Task objective - For the data that follows, give the number of lines in which "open" appears. Add nothing to it.

[Source data Boundary: Start]

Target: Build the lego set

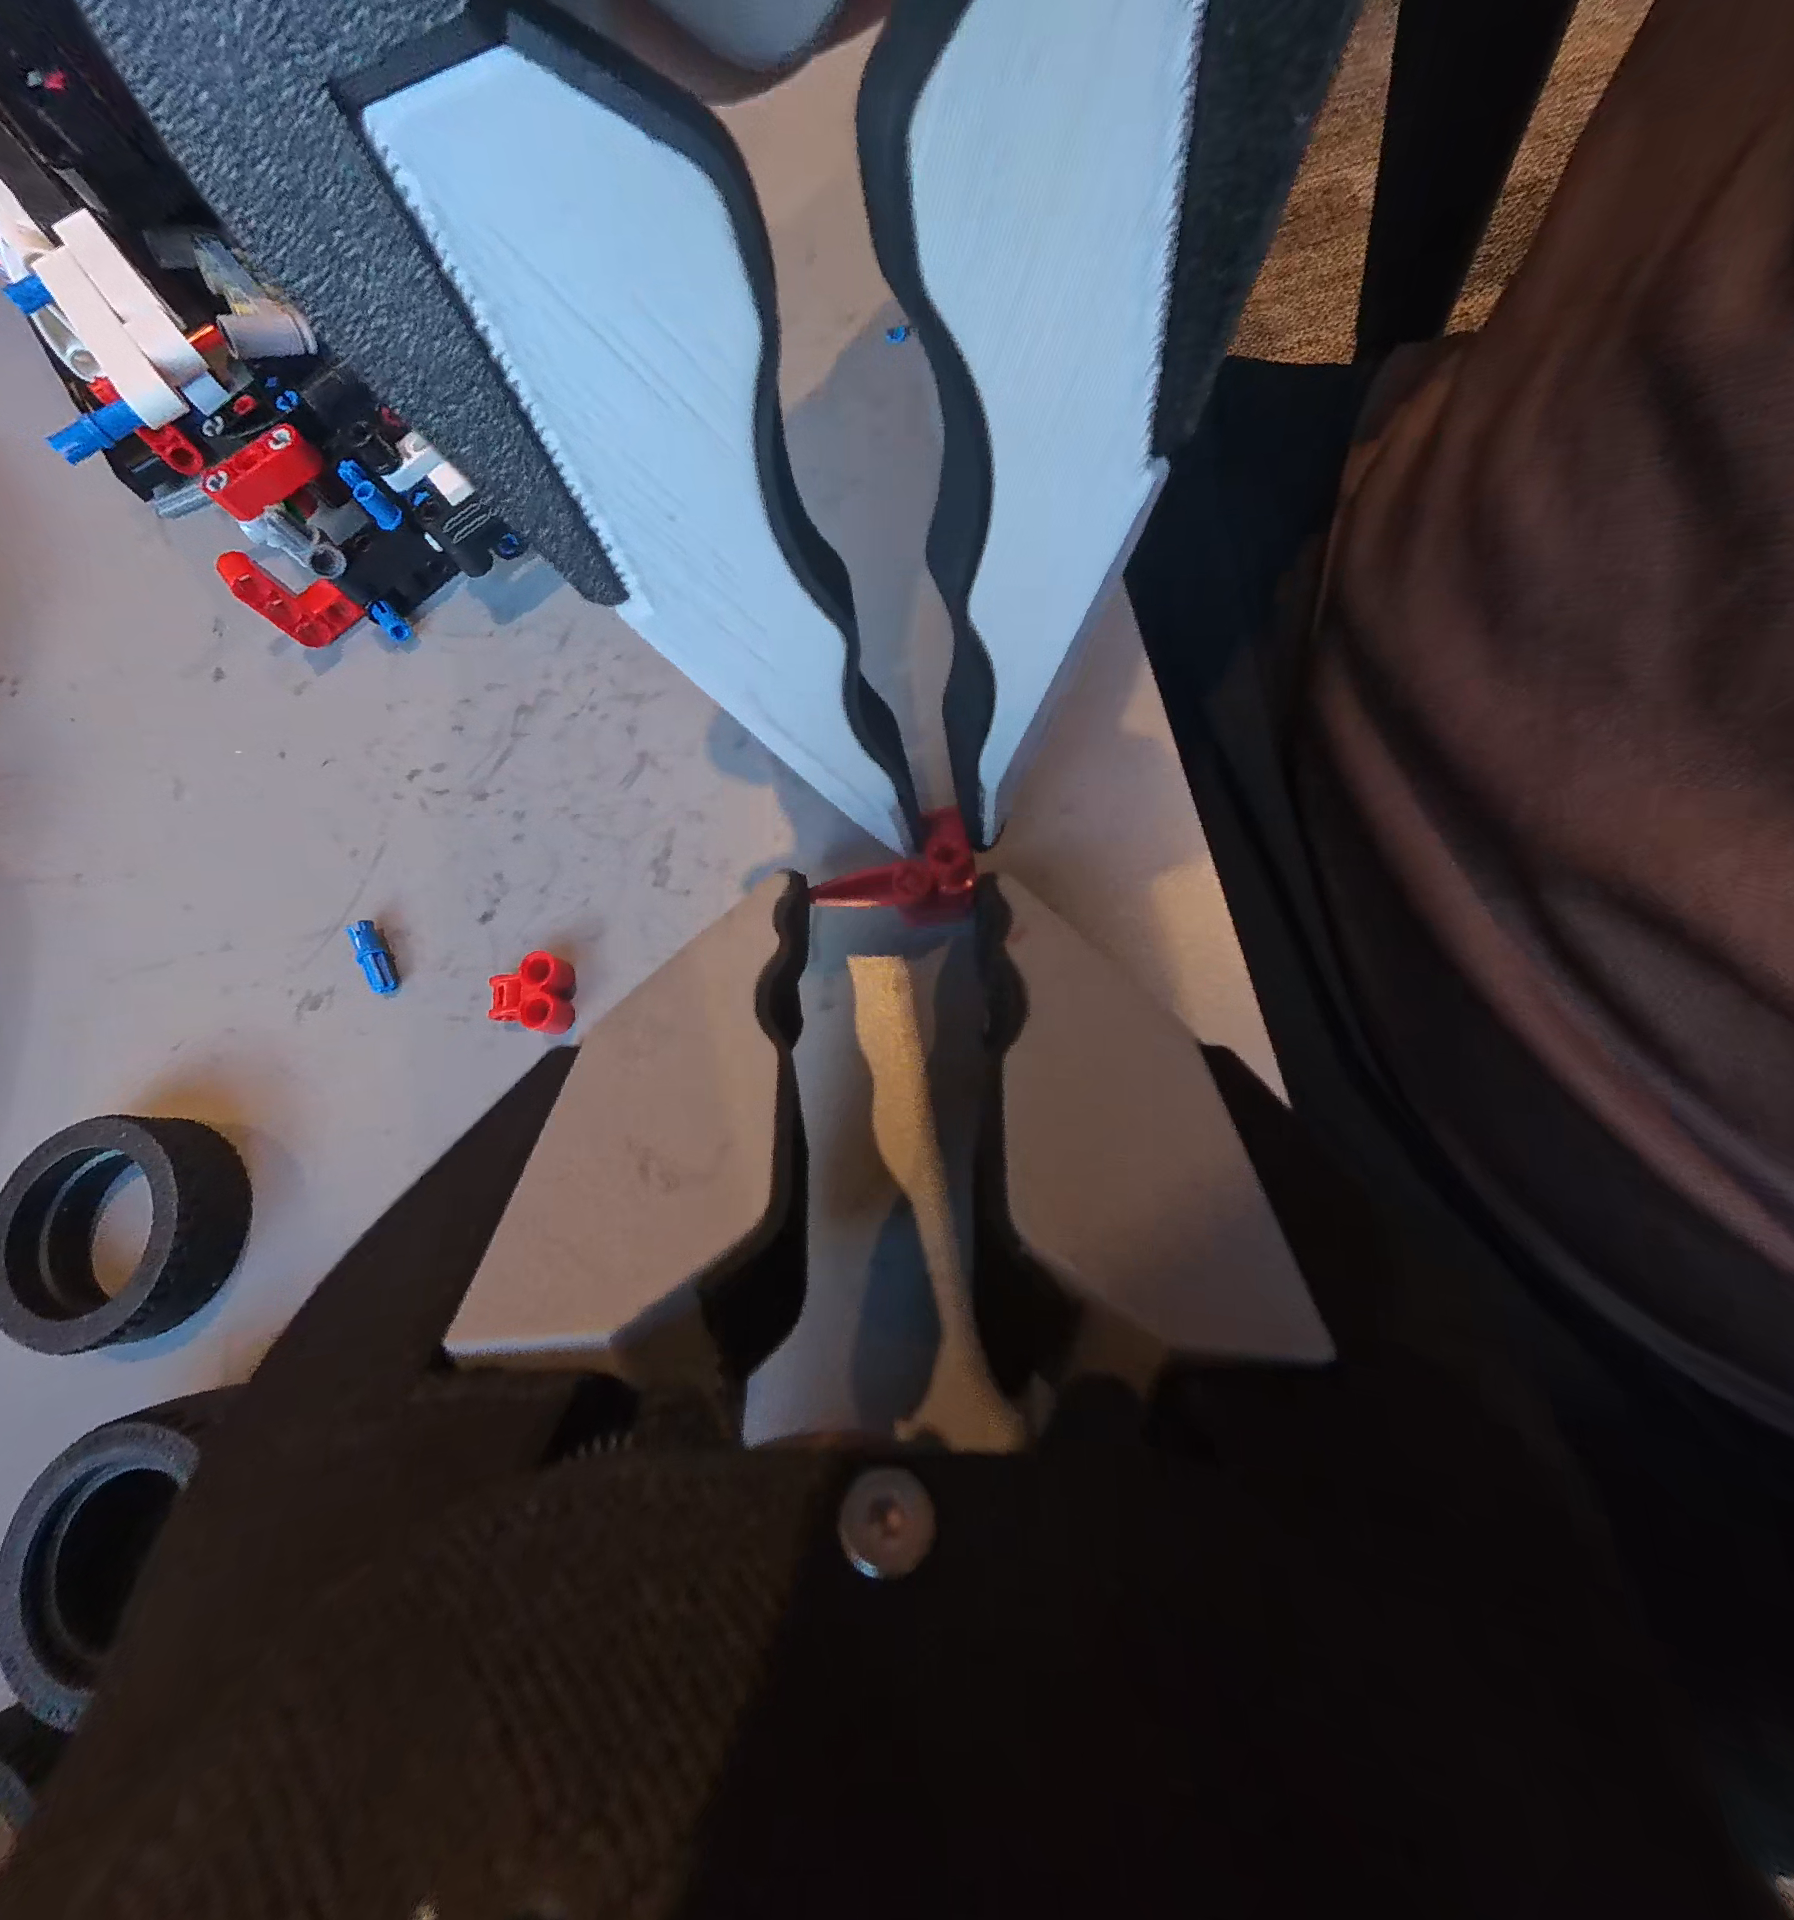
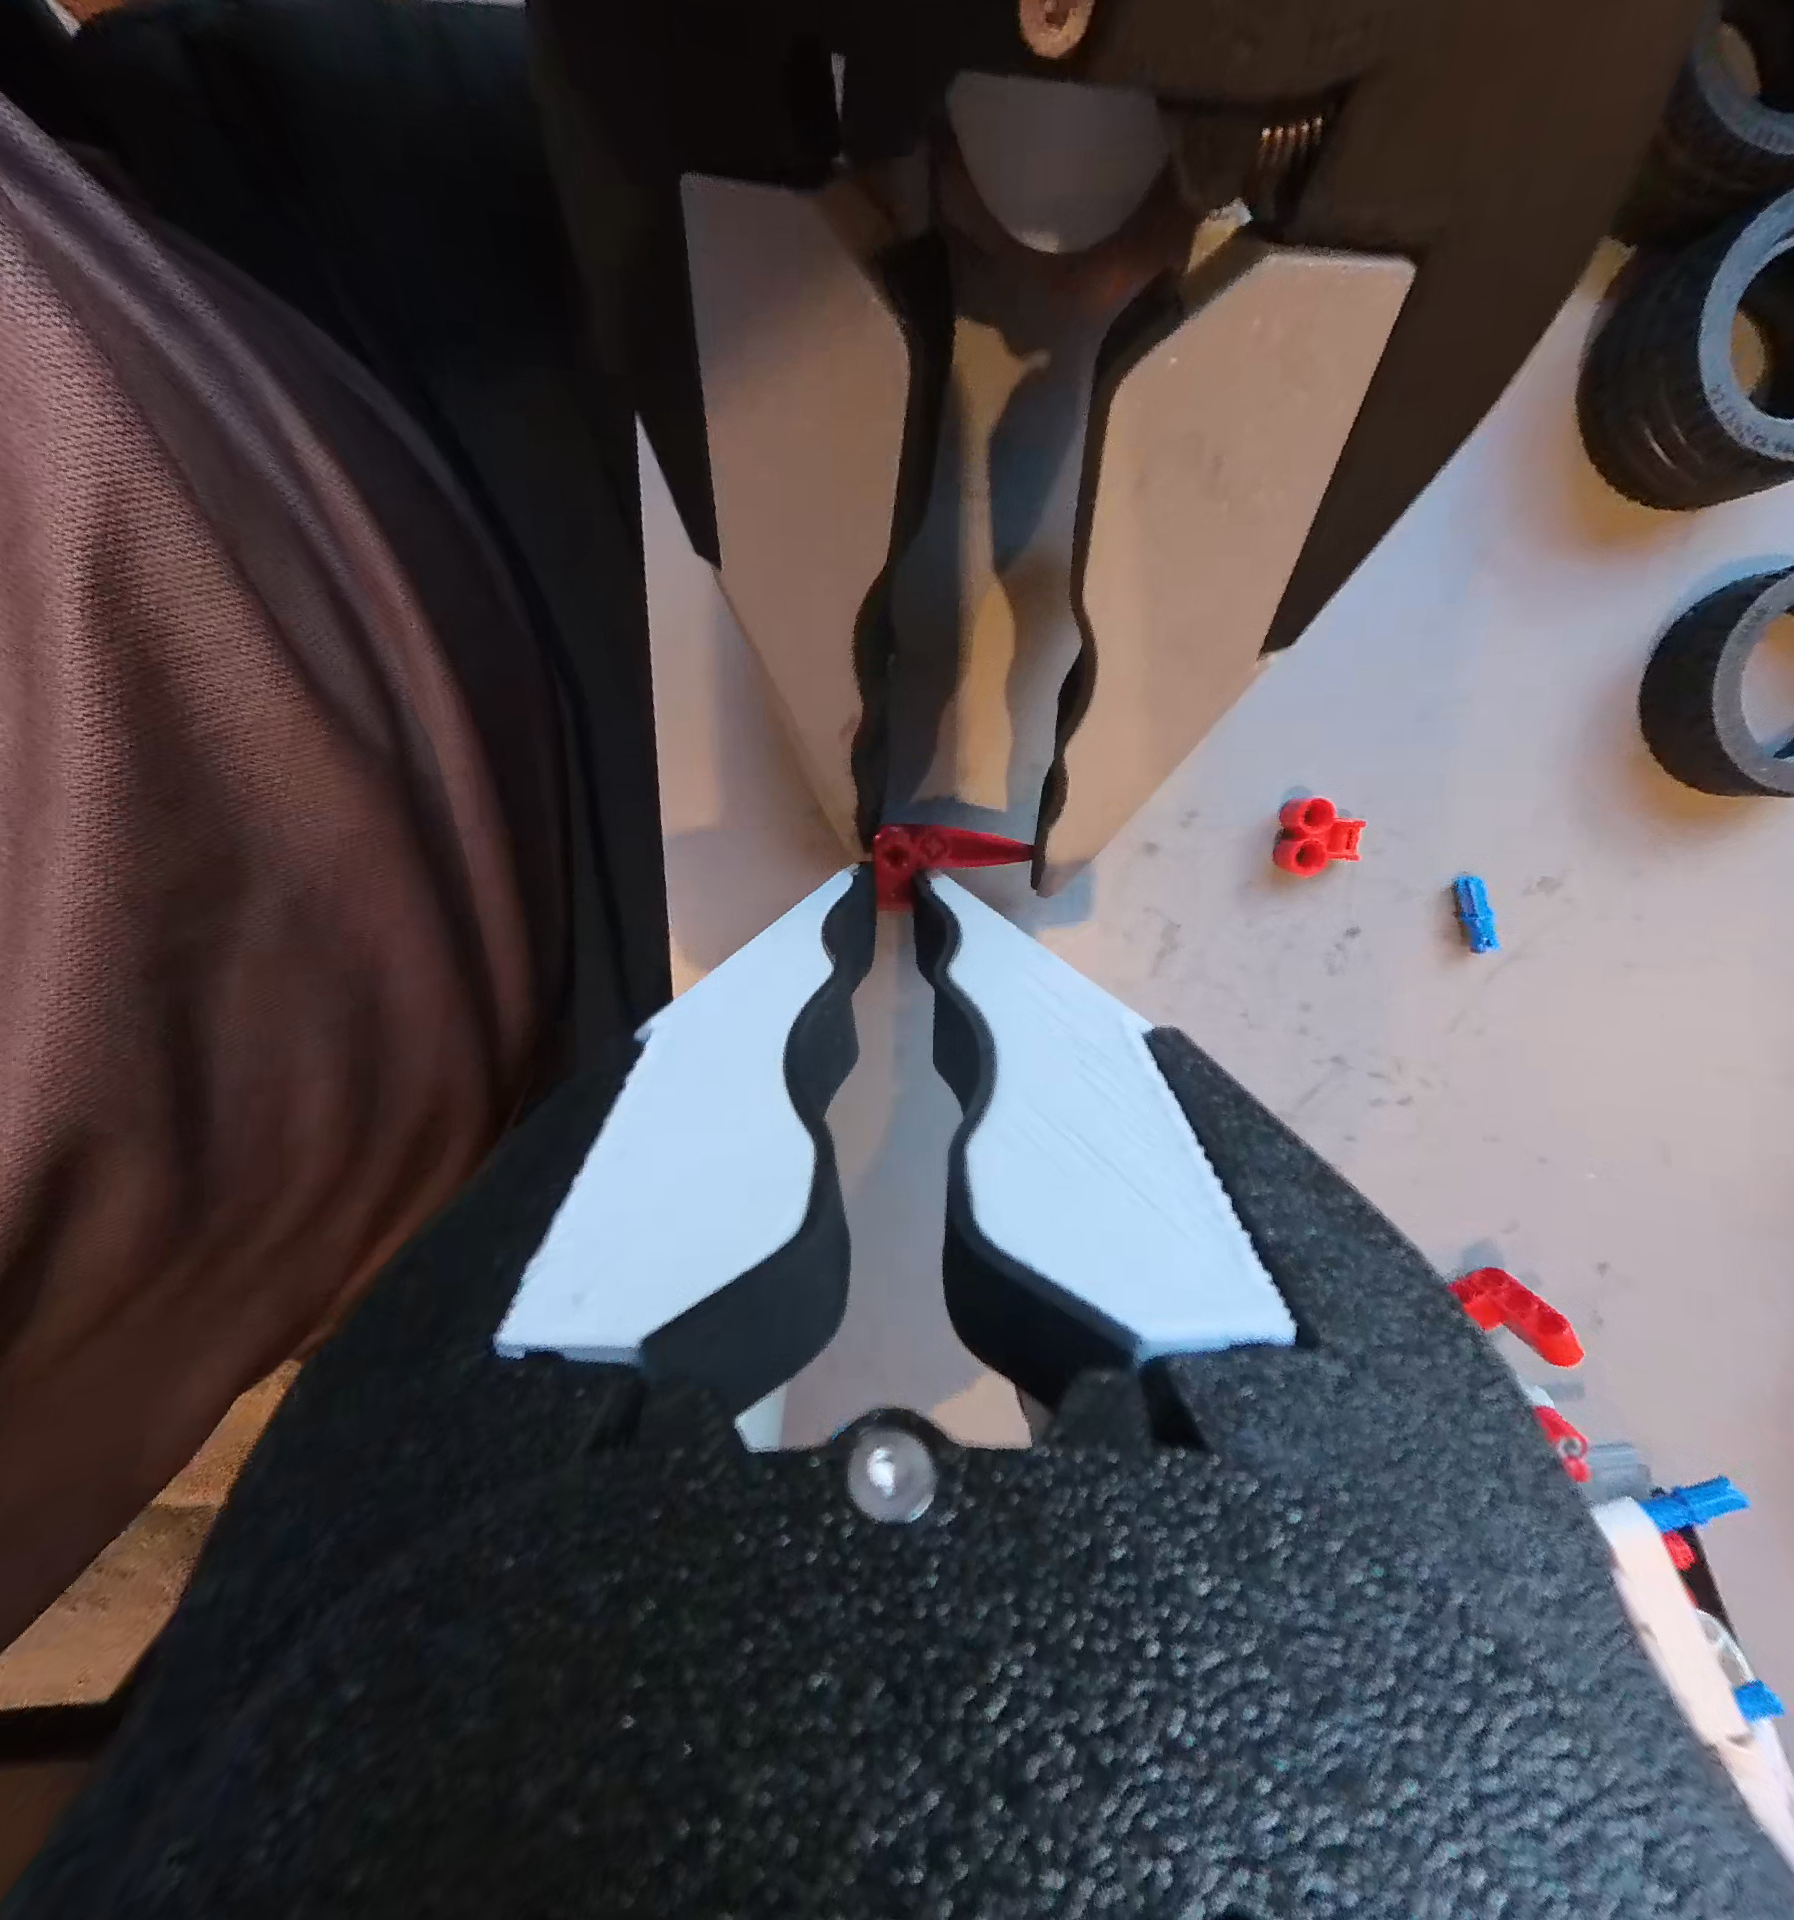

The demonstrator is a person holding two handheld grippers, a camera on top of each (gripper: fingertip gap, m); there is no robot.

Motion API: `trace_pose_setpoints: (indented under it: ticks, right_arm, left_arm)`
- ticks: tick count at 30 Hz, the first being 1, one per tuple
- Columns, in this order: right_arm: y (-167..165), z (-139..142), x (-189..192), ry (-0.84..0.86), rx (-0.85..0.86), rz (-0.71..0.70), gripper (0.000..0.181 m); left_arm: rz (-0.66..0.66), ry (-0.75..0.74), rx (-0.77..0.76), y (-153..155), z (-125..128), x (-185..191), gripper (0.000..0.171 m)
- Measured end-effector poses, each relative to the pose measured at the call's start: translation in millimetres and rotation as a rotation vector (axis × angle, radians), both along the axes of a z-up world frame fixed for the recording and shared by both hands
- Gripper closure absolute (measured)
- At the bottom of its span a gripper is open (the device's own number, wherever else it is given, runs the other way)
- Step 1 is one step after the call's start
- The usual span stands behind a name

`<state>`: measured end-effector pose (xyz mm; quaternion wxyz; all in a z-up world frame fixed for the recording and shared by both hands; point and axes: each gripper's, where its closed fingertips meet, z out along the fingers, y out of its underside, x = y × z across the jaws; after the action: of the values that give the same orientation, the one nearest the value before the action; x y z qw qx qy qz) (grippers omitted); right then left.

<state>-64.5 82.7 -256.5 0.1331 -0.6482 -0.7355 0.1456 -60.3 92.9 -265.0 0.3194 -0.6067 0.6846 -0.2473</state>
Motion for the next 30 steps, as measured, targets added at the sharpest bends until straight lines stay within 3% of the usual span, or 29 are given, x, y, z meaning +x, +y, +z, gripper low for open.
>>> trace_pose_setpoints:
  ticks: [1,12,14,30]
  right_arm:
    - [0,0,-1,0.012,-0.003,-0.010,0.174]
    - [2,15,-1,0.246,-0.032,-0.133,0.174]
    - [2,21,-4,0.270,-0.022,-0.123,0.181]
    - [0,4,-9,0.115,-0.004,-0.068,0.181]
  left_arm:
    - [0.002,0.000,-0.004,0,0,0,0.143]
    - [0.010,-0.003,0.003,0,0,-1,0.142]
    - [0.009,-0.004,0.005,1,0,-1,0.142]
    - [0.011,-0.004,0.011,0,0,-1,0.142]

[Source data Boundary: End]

Task response - 2